Se levantó de un saltó y corrió a la cocina. Respiró al ver los garbanzos en remojo. A su lado, en la encimera, unas tabletas de turrón, polvorones y mazapanes que más tarde colocaría con sus nietos en la bandeja bonita. El frutero rebosaba de naranjas, mandarinas, fresas, plátanos, peras y manzanas. En la alacena descansaban latas de conservas de mejillones, bonito del norte, sardinillas, espárragos y aceitunas. Al lado, en una fuente, cinco espectaculares tomates esperaban a la ensalada que prepararían esa noche.

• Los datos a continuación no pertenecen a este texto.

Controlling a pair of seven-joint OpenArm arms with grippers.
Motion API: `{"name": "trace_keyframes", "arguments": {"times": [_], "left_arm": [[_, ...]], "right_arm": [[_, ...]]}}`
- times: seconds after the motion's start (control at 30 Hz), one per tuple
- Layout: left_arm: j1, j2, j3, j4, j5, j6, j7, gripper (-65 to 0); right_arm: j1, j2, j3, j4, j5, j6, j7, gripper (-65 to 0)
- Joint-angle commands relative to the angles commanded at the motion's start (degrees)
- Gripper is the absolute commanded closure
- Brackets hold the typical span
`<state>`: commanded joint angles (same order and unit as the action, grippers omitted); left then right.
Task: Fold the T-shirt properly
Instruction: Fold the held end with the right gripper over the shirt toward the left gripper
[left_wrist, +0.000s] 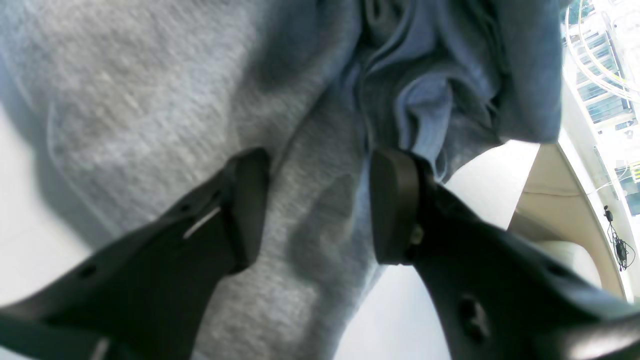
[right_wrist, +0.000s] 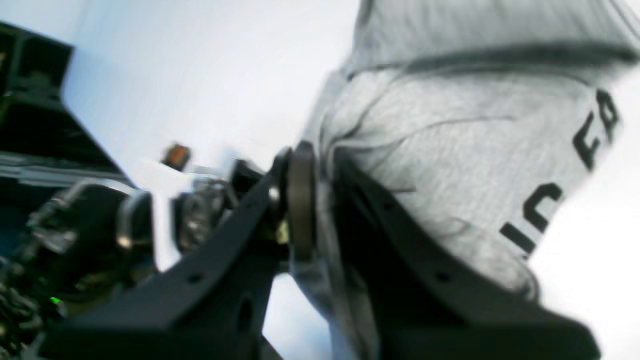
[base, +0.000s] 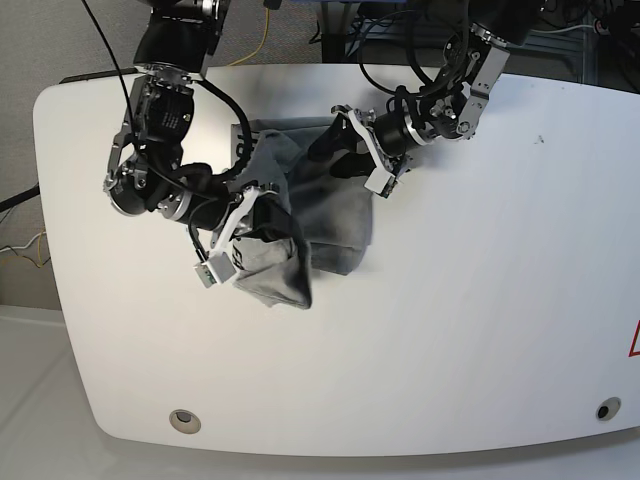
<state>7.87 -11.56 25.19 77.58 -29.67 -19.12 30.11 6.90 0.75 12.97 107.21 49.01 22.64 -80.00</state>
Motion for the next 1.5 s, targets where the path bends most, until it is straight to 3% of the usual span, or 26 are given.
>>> {"name": "trace_keyframes", "arguments": {"times": [0.93, 1.07, 1.3, 1.37, 1.5], "left_arm": [[-0.1, 0.1, 0.0, 0.0, 0.0, 0.0, 0.0, -31.3], [-0.1, 0.1, 0.1, 0.0, 0.0, 0.0, 0.0, -31.3], [-0.1, 0.1, 0.1, 0.0, 0.0, 0.0, 0.0, -31.3], [-0.1, 0.0, 0.0, 0.0, 0.0, 0.0, 0.0, -31.3], [-0.1, 0.0, -0.1, 0.0, 0.0, 0.0, 0.0, -31.3]], "right_arm": [[-2.5, -1.9, -0.1, -0.4, -0.1, 0.00, 0.0, -3.0], [-2.5, -2.0, -0.1, -0.5, -0.1, 0.00, 0.0, -12.1], [-4.0, -3.0, -0.1, -0.5, -0.1, 0.00, 0.0, -37.4], [-4.0, -3.1, -0.1, -0.5, -0.1, 0.00, 0.0, -39.4], [-4.7, -3.0, -0.1, -0.5, -0.1, 0.00, 0.0, -37.5]]}}
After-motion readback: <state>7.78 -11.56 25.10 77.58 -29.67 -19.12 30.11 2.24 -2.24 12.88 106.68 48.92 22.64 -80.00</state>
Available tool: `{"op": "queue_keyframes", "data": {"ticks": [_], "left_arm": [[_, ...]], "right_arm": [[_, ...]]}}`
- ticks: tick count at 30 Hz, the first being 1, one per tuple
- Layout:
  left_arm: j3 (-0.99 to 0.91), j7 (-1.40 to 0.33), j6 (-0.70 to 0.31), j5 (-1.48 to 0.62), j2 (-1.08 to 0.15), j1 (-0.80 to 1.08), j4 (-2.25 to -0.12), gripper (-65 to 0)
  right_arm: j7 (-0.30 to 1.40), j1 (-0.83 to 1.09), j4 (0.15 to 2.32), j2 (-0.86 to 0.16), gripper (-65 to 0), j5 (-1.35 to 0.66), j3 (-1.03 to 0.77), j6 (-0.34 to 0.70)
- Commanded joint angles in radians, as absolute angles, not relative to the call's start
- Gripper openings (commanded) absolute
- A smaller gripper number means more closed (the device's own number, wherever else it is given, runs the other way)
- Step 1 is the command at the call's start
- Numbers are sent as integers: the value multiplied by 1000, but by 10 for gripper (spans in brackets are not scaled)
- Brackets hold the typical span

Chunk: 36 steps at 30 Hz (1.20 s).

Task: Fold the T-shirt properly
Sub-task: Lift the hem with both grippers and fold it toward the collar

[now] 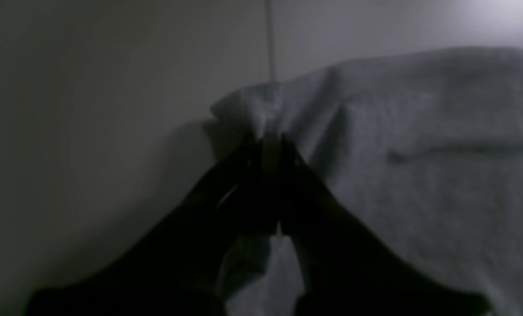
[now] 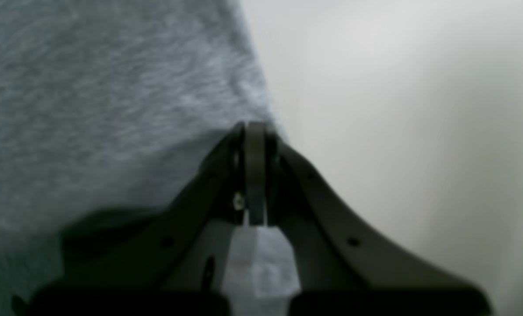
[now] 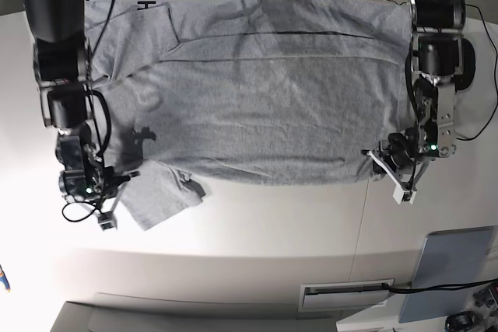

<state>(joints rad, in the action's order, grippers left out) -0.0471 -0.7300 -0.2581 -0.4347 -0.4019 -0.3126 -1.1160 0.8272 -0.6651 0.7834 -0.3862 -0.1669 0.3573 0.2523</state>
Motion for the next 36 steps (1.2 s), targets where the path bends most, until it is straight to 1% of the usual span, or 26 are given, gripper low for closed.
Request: {"op": "queue_keyframes", "data": {"ticks": [1, 4, 9, 13, 15, 17, 19, 22, 23, 26, 27, 28, 29, 32, 34, 36], "left_arm": [[-62, -711, -257, -437, -418, -321, -1175, -650], [-98, -715, -258, -438, -415, -261, -1293, -650], [-192, -758, -270, -476, -410, -150, -1449, -650], [-267, -762, -289, -520, -410, -46, -1532, -650], [-293, -743, -289, -521, -410, -1, -1561, -650], [-307, -719, -289, -521, -411, 26, -1570, -650], [-306, -718, -289, -517, -410, 34, -1570, -650], [-306, -717, -290, -517, -410, 30, -1570, -650], [-306, -717, -295, -517, -410, 30, -1570, -650], [-306, -718, -342, -517, -410, 31, -1570, -650], [-306, -718, -341, -517, -410, 31, -1570, -650], [-306, -719, -340, -516, -410, 31, -1570, -650], [-306, -721, -340, -516, -410, 31, -1570, -650], [-306, -725, -340, -510, -410, 31, -1570, -650], [-306, -725, -340, -509, -410, 31, -1570, -650], [-306, -726, -340, -509, -410, 31, -1570, -650]], "right_arm": [[820, -686, 858, -418, -650, -180, 352, 233], [870, -620, 1029, -461, -650, -180, 352, 206], [928, -485, 1280, -528, -650, -111, 323, 185], [966, -346, 1461, -541, -650, -104, 215, 184], [961, -276, 1536, -540, -650, -104, 149, 184], [931, -233, 1567, -541, -650, -104, 94, 184], [892, -221, 1558, -540, -650, -101, 57, 195], [860, -242, 1515, -541, -650, -77, 42, 241], [854, -254, 1496, -541, -630, -78, 42, 256], [757, -293, 1423, -540, -462, -78, 43, 315], [715, -308, 1392, -540, -412, -78, 46, 327], [682, -324, 1358, -540, -376, -79, 51, 335], [660, -344, 1320, -538, -357, -80, 60, 342], [662, -427, 1172, -513, -356, -115, 98, 373], [685, -489, 1067, -484, -356, -143, 123, 418], [687, -546, 969, -448, -356, -146, 146, 431]]}}
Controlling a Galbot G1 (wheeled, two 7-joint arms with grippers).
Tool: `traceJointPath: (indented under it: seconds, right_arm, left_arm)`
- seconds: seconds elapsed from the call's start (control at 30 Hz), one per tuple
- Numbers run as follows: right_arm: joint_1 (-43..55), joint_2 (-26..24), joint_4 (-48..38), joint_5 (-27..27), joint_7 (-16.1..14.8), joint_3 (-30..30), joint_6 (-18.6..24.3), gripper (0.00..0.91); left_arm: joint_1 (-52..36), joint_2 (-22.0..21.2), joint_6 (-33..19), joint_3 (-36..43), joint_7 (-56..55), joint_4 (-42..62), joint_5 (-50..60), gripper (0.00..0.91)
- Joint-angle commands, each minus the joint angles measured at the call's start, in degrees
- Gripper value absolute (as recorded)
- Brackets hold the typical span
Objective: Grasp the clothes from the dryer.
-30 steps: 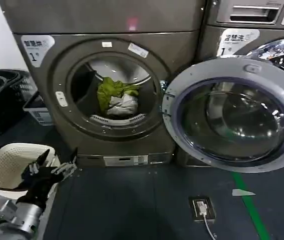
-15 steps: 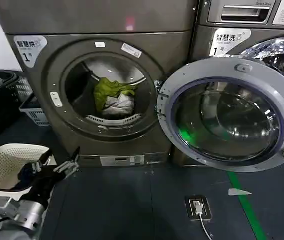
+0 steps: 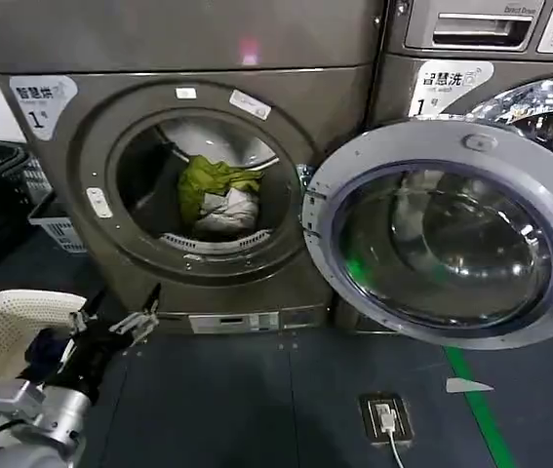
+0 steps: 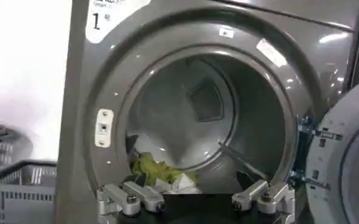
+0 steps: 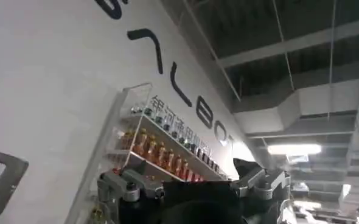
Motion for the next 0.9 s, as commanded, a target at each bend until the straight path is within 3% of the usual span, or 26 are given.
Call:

Se dirigió por último a la nevera, con el sueño de aquella noche aún fresco en su memoria, agarró el asa y esperó unos segundos antes de tirar para abrirla. ¿Qué esperaba encontrar? Tal vez su cordero y medio que degustarían sus hijos y nietos, las botellas de vino blanco y de cava que había puesto a enfriar la noche anterior, la lombarda, que prepararía como todos los años. En fin, toda la comida que había ido planificando y comprando aquellos días para celebrar la Navidad. Una comida que desde luego esperaba que no faltara nunca, que no escaseara nunca. La comida que sus abuelos y sus padres le habían enseñado a amar, a respetar y a preparar cada día. Una comida que era mucho más que un alimento. Era lo que unía a su familia, a todas las familias, alrededor de la mesa tres veces al día. Y que debía tener un precio justo, sobre todo para los que la producían, ¡estaría bueno!
Sin darle más vueltas, tiró de la puerta y abrió la nevera.”